I had great fun this afternoon working on a project: I made a camera obscura using two cardboard boxes, electrical tape and a sheet of white paper.
This is the camera, sitting on my dad's tripod and pointed at the sun.
I could see the sun on the paper (it's that white dot in the center of the 'focus screen'), but the image of the neighbor's trees was too dim to be seen in the light.
I futzed around for a while with a Loden coat trying to recreate those black cape-thingies the really old time photographers used in order to see the focusing screen on the backs of their view cameras. Man, must those things have been HOT! And not in the hottie sense, but in the sweat-pouring-down-your-back, bring-me-a-pitcher-of-ice-water sense. And then to have to develop the wet plates on-the-spot??? Those people were strong!
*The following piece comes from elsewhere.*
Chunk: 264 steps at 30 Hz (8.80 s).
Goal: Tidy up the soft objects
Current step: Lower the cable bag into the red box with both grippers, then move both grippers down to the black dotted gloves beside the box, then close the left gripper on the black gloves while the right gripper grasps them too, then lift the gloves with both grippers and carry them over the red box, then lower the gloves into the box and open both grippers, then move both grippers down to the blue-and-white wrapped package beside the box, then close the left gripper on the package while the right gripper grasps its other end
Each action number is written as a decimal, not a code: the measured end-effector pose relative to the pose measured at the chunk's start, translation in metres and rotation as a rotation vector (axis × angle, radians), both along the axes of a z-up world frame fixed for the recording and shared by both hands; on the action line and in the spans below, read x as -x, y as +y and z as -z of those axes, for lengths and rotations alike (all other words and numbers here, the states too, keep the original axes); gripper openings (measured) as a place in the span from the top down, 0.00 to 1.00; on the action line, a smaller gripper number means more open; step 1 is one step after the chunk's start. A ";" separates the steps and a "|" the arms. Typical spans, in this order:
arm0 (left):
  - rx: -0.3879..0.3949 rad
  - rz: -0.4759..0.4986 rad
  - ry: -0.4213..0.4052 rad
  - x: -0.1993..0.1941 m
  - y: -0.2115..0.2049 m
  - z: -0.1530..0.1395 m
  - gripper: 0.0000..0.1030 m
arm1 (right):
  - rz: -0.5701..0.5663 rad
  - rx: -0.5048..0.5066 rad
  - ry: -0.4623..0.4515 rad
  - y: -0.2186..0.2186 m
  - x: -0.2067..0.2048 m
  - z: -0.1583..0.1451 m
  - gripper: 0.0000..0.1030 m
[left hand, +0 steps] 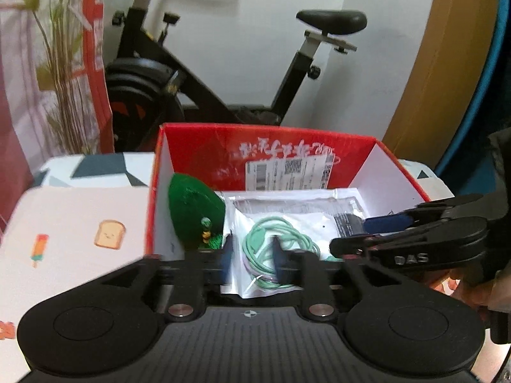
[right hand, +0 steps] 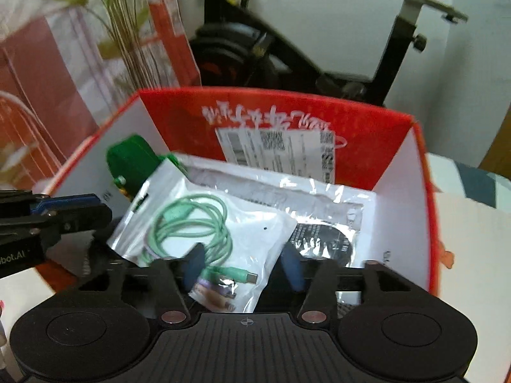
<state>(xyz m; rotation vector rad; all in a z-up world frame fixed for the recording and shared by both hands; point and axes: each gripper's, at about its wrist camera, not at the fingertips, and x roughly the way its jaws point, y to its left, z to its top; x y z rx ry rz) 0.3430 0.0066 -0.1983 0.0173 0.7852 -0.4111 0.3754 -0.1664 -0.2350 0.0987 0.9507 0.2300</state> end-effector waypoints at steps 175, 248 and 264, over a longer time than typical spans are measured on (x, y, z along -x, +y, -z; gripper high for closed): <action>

After looking like an utter loon in the backyard with an ankle-length Loden coat over my head in July and a white square poking out the neck of the coat (think Jason and Quincy), I remembered how Dad's old Speed Graphic had pop-out shields on all four sides around the focusing screen, and a bright idea light bulb went on in my head (which only added to the heat -- it was in the 90s again today). So I unearthed a cereal box from the recycling and made my own shield. It helped, but I still couldn't photograph the image I could see under the coat because there was still too much light. So I made another shield for the 'mouth' of the initial shield, but with a hole for the camera's lens.
The camera with the hood I 'developed.'
And, whaddya know, it worked! Now I could make out the neighbor's trees along with the sun, and, surprise-surprise, the electrical cable to the house. I hadn't expected to see the electrical cable. All this was upside down in the same way all cameras without internal mirrors project the image.
For anyone with an interest, the camera was set on ISO 1600, f4.5 with an exposure time of 3 seconds. That's how dim it was inside my little camera obscura. But it worked, and I'm tickled pink.